Updated: Nov 24, 2019


This article originally appeared in the AISH UK pre-Rosh Hashana 5780 magazine. See Below. Herewith, the unedited version:

Confession time: I am not a minimalist. I am not an eco-warrior and I am not a naturalist.


Do I believe in less but better?

Yes.

Do I reduce, reuse, refuse, rot and recycle?

Yes.

Have I detoxed my entire cosmetic and detergent inventory to a mere collection of bicarb, Epsom salt and vinegar?

Why yes, yes I have.


And do these things define me? No, they do not.


My story, as stories tend to be, is long and complicated. But to summarise: I am the only child of three parents (I need a lot of attention!).

My parents divorced when I was one year old and my mother remarried when I was nine. Both my fathers are Jewish and my mother completed a reform conversion before I was born. Grandparents on all sides fled and survived the Holocaust; and yet, I was not born a Jew.

When I was 21 I corrected that and the rest, as they say, is history.

Recent history enough, though, that it warrants an honourable mention. Growing up the way I did included a fair amount of indulgence. I once even caught a lift home from school in a helicopter. There were two homes, two bedrooms, two birthday parties – double everything (and triple the love BH). But too much much doesn’t come for free.


Not proverbially and not financially.


I found myself with an insatiable hunger, an unquenchable thirst, a desperate longing for truth.


Ever since I can remember having thoughts I can remember seeking. Searching for truth, dissecting ideas, analysing the analyses, and agonising over conclusions. I finally found satiation in Torah.


A perfect blueprint of how and why and when and where. And I felt calm and exhilarated all at once.


I take my role as a Jew very seriously. If asked I will always say that it is a great, great privilege to be Jewish.


A huge responsibility, yes, but an even bigger privilege.


I chose these responsibilities at the age of 21 and have been indulging in the privileges ever since.


I remember once asking a Matriarch of the community why I needed a house. Why, I said: if my goal is to be close to G-D, can’t I just wander off into the wilderness somewhere, grow out my hair, and become one with nature?

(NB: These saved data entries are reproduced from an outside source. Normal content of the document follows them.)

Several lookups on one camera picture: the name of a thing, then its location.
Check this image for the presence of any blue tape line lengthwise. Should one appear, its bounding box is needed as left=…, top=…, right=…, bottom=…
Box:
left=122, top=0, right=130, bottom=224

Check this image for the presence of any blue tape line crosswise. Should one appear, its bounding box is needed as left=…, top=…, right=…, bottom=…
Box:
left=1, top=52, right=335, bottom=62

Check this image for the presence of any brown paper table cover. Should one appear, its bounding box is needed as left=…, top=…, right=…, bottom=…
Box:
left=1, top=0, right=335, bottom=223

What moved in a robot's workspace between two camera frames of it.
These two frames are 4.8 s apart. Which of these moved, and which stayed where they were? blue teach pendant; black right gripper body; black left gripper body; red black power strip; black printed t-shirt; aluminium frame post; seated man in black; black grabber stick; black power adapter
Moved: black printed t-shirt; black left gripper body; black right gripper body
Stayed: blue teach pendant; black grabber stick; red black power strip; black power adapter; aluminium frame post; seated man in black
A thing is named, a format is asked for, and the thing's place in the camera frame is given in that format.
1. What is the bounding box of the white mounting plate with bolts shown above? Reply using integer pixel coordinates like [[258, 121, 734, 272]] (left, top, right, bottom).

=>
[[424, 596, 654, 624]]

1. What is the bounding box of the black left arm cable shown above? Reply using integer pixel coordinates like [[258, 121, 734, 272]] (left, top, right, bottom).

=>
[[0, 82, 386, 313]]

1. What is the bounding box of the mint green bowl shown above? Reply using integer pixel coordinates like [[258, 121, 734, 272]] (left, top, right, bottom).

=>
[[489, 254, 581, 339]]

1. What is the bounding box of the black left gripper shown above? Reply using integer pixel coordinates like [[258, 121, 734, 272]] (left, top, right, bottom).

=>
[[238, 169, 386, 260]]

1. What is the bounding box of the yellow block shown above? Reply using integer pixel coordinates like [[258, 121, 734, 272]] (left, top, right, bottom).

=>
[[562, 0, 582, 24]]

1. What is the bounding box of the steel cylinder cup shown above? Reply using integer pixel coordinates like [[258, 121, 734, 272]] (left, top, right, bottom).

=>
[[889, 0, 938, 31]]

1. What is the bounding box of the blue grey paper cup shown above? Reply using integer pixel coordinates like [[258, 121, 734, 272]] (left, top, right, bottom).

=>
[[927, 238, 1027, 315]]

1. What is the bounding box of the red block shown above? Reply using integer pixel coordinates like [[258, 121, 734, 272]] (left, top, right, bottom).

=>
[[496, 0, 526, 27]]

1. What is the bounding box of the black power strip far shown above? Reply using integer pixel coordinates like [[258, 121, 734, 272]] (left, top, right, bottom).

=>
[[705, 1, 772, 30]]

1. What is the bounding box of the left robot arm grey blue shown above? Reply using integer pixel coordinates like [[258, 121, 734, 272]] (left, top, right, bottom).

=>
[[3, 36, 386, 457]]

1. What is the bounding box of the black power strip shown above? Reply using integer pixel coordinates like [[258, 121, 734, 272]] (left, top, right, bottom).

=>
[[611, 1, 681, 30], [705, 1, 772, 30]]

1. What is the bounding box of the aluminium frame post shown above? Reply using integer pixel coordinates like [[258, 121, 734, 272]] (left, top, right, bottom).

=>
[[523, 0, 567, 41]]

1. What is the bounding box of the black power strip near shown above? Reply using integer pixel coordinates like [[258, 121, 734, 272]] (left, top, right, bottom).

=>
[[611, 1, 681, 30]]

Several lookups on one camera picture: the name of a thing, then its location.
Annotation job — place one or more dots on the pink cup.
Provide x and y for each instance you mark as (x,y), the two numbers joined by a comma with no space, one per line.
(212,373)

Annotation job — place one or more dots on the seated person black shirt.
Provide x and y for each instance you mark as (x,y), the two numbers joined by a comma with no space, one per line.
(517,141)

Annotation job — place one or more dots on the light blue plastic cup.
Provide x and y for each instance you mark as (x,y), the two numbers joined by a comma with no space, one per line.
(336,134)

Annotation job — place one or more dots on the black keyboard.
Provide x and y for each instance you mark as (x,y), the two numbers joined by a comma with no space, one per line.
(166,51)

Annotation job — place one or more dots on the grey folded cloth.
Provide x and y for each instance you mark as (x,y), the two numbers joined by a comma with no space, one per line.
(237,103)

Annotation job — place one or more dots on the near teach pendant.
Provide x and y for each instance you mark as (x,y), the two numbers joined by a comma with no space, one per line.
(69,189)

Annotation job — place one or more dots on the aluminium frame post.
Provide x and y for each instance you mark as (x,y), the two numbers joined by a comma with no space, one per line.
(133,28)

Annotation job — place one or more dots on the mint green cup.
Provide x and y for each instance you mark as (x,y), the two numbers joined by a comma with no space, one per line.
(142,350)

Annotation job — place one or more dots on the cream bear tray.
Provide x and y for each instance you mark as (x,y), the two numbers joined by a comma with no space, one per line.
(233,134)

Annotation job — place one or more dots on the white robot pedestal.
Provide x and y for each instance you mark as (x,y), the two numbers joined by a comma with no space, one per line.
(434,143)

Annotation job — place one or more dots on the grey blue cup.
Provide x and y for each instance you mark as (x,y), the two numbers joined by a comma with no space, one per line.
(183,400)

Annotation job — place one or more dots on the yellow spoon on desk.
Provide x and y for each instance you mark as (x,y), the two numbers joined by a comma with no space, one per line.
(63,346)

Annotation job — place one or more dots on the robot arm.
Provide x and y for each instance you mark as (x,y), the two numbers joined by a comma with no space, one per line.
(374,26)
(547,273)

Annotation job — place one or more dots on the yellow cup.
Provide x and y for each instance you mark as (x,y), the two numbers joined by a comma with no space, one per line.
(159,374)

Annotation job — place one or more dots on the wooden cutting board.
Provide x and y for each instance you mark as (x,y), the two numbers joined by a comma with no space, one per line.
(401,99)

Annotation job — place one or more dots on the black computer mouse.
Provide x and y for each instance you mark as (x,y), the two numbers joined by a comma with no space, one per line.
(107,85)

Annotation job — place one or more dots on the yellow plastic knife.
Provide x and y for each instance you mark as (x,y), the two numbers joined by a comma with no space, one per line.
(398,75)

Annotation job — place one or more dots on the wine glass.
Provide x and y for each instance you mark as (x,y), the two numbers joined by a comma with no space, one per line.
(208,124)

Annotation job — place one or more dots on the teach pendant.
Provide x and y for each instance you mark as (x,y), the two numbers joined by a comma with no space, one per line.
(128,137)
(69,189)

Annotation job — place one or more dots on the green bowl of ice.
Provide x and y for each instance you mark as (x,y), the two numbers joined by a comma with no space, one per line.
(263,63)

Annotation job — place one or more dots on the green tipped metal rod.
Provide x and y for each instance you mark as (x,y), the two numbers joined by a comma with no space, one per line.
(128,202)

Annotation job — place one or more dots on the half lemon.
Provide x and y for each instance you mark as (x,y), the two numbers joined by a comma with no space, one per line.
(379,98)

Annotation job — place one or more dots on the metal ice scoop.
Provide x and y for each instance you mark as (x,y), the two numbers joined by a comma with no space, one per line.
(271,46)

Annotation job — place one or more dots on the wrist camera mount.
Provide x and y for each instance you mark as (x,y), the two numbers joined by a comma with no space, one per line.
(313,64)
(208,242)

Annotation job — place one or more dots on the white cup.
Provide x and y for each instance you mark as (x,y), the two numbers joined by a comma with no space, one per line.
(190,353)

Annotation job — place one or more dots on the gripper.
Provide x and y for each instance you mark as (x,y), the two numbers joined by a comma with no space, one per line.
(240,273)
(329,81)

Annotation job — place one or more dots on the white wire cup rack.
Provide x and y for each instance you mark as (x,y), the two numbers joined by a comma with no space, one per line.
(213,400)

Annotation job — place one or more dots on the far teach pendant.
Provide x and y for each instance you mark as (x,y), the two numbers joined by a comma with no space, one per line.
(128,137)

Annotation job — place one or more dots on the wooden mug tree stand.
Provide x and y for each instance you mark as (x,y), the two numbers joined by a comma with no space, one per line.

She said nothing; but simply drew a Magen David (a star of david).

This symbol of our faith is made of two opposing triangles. One rooted in the earth and pointing upwards and the other – it’s opposite.

This is what being a Jew is, she told me. This paradox of constantly elevating the physical towards the heavens whilst drawing the spiritual down towards us; is the unending task of a Jew.


To this end I’ve experimented with many things inside the Hallachic paradigm of Yiddishkheid. I’ve sold basically everything I owned and moved my family of four into my mother-in-law’s (renovated) garage. I’ve detoxed my entire home of chemicals. I’ve eliminated dairy entirely from our kitchen for the sake of less.


I also moved out of that garage six months later and back into what I would refer to as a McMansion. I put on traditional perfume this morning because I like the smell. And I bought cheese blintzes for dessert last week only to find I had no way of heating them up – go figure!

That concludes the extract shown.